Press ctrl +x to exit out of the editor, followed by y and return.

chmod +x sequenceData/1-scripts/rawMergedTrimmedFilteredFinalStatistics.py
nano sequenceData/1-scripts/example-script.sh
./sequenceData/1-scripts/rawMergedTrimmedFilteredFinalStatistics.py sequenceData/2-raw/ sequenceData/2-raw/unzipped/ sequenceData/4-demux/ sequenceData/5-filter/ sequenceData/8-final/zotutable.txt

Press ctrl + x and y to save the file and change the name to check_table.sh. Press return and y to save under a different name.

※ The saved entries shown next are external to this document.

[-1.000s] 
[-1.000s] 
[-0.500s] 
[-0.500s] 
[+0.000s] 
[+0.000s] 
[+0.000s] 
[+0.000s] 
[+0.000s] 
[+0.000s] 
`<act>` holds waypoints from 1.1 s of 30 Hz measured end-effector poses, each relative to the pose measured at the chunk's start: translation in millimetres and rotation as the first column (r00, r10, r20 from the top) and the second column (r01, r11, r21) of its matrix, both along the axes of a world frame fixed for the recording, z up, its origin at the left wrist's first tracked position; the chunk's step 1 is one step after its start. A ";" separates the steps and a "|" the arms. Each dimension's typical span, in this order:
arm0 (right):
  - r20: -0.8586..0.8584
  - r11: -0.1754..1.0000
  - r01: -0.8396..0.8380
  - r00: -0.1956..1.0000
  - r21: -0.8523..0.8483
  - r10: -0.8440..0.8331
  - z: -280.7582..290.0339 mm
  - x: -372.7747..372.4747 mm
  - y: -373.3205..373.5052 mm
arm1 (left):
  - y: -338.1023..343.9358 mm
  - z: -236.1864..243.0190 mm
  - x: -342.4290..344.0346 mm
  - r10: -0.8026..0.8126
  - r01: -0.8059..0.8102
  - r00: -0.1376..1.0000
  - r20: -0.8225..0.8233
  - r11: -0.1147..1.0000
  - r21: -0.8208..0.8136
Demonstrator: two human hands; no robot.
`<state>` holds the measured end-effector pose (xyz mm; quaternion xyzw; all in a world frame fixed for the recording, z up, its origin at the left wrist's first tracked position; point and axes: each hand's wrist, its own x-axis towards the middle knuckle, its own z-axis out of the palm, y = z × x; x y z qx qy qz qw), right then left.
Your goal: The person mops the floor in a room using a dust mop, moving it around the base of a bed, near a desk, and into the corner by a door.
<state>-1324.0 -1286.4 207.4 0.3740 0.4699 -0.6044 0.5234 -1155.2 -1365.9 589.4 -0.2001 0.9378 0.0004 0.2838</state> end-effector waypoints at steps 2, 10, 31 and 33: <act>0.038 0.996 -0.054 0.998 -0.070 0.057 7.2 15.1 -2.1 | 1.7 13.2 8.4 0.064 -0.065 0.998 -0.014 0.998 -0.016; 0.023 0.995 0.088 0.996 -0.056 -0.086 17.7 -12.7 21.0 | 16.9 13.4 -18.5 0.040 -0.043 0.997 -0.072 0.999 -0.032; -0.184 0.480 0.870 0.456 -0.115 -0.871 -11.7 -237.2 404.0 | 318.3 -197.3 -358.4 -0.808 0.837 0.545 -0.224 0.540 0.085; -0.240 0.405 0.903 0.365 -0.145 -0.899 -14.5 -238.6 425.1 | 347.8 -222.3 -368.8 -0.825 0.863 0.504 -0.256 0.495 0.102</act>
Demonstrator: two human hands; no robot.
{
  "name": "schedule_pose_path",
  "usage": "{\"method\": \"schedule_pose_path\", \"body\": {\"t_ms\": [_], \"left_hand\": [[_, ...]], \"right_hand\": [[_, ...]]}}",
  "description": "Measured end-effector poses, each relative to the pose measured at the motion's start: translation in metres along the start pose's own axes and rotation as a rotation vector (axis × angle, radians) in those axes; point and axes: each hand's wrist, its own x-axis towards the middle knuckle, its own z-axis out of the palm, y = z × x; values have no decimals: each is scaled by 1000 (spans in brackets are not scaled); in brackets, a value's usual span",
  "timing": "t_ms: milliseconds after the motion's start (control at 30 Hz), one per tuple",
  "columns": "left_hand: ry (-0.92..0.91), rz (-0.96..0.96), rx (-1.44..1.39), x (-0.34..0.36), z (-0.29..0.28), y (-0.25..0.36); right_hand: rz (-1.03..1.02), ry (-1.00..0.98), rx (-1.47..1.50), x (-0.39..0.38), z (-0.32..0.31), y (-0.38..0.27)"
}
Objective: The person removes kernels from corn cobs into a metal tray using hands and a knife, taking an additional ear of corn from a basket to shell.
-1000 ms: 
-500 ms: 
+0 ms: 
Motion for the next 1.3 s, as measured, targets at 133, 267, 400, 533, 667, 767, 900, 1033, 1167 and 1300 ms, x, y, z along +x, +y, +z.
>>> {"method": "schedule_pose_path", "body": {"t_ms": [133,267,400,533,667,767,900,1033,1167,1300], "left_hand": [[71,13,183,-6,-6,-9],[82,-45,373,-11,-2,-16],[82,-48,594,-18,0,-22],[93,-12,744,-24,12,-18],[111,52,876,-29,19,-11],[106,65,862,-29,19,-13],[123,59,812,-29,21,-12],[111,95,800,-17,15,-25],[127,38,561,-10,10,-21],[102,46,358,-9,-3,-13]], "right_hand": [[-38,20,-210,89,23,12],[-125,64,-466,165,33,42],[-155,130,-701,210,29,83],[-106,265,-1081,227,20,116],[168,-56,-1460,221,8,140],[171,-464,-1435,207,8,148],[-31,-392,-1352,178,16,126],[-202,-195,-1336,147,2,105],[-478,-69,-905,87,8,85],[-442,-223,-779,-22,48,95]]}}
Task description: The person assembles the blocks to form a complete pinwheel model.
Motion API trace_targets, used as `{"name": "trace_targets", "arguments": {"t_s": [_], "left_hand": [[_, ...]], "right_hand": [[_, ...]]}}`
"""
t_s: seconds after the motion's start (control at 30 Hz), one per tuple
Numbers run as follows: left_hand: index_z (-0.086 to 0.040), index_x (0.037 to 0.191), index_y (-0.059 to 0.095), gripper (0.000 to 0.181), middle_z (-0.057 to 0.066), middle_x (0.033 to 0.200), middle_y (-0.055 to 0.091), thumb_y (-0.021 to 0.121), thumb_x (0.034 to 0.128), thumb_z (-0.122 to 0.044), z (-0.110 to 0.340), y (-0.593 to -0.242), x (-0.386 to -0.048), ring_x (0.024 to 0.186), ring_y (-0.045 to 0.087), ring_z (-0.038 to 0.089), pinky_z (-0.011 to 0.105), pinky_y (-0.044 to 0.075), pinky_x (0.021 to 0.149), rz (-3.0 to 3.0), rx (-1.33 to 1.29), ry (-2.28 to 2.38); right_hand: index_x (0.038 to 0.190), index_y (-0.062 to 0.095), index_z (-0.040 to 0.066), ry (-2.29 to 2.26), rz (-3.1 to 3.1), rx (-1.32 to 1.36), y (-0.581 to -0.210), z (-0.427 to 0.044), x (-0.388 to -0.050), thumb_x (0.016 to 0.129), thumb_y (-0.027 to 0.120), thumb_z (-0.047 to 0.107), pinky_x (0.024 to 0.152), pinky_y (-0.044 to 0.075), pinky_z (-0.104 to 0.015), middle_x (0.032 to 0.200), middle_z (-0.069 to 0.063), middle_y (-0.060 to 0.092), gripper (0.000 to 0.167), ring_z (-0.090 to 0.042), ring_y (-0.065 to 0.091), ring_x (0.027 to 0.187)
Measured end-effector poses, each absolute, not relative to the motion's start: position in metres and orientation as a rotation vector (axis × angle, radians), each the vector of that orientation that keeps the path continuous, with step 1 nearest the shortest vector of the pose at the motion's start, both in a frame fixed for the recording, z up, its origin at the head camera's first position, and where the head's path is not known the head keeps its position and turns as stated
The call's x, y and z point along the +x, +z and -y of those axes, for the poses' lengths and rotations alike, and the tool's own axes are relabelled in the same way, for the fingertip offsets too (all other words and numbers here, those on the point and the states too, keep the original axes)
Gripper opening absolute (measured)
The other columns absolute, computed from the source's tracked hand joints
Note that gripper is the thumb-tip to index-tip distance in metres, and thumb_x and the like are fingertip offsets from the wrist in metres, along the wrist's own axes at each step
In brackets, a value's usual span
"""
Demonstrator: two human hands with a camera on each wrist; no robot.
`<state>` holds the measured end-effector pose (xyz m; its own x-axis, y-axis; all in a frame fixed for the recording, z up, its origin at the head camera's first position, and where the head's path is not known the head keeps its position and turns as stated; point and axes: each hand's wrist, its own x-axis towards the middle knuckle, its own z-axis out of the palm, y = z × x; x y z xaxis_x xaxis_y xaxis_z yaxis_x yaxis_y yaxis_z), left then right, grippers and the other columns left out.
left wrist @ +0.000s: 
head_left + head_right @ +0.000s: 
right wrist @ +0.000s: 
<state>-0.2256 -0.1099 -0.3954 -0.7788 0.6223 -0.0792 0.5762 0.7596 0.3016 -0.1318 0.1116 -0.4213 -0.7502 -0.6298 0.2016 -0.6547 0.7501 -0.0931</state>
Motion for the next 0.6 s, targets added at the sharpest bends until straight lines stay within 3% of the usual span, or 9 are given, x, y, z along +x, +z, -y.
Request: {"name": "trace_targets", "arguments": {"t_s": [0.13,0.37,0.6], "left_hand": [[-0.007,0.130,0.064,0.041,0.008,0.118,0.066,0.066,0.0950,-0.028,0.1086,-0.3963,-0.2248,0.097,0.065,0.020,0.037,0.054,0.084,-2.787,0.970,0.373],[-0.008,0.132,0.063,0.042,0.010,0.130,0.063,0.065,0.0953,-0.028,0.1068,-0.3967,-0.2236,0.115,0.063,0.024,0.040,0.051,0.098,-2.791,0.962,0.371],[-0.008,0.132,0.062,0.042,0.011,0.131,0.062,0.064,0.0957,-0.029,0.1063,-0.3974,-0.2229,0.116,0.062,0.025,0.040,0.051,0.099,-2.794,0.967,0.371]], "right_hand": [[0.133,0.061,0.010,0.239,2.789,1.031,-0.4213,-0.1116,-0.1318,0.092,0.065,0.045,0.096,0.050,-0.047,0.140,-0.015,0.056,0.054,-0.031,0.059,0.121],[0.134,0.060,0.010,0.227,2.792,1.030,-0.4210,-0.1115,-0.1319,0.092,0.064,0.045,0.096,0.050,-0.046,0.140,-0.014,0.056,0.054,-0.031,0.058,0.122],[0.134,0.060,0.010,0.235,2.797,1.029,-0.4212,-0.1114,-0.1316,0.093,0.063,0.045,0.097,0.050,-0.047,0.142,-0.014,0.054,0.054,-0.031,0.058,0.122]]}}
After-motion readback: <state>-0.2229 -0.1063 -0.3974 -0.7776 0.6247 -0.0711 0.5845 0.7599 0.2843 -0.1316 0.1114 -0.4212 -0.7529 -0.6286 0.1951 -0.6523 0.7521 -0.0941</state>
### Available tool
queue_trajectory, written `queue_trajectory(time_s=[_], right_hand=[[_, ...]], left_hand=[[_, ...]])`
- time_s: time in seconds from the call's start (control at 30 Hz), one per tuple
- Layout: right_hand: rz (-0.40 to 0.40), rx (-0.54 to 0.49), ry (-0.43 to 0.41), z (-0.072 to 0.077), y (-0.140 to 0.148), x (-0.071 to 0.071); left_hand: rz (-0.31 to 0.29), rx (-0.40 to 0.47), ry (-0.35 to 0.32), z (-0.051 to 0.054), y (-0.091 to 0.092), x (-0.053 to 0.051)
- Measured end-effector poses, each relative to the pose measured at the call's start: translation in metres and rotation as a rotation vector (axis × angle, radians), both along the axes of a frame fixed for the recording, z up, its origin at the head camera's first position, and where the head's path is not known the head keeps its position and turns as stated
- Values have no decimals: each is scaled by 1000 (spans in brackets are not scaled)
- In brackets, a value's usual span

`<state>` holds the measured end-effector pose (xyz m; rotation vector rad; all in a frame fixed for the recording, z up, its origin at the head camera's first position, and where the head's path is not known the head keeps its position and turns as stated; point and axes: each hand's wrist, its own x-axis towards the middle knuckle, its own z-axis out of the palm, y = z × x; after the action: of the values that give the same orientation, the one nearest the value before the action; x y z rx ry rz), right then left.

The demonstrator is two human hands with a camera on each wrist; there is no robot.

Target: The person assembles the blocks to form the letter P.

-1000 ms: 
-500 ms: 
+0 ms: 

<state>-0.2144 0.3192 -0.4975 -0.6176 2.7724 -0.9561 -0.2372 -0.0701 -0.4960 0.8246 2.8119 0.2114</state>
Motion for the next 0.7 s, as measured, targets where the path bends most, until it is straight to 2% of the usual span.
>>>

sbatch sequenceData/1-scripts/check_table.sh
scp -r ednaw01@hpc2021-io1.hku.hk:~/ednaw01/raw_and_merged_and_trimmed_and_filtered_and_final_bargraph.png ./
_images/raw_and_merged_and_trimmed_and_filtered_and_final_bargraph.png

Fig. 18 : Read count of raw, merged, trimmed, filtered, and final frequency table for each sample.#

This bar graph shows that for the final frequency table, we have kept around 80% of the raw reads for each sample, which is very good and due to the high quality data we started with (remember the multiQC output from before!). Again, we see a big difference between the actual samples and negative controls is observed.

That’s it for today, see you tomorrow when we will assign a taxonomic ID to our ZOTU sequence list!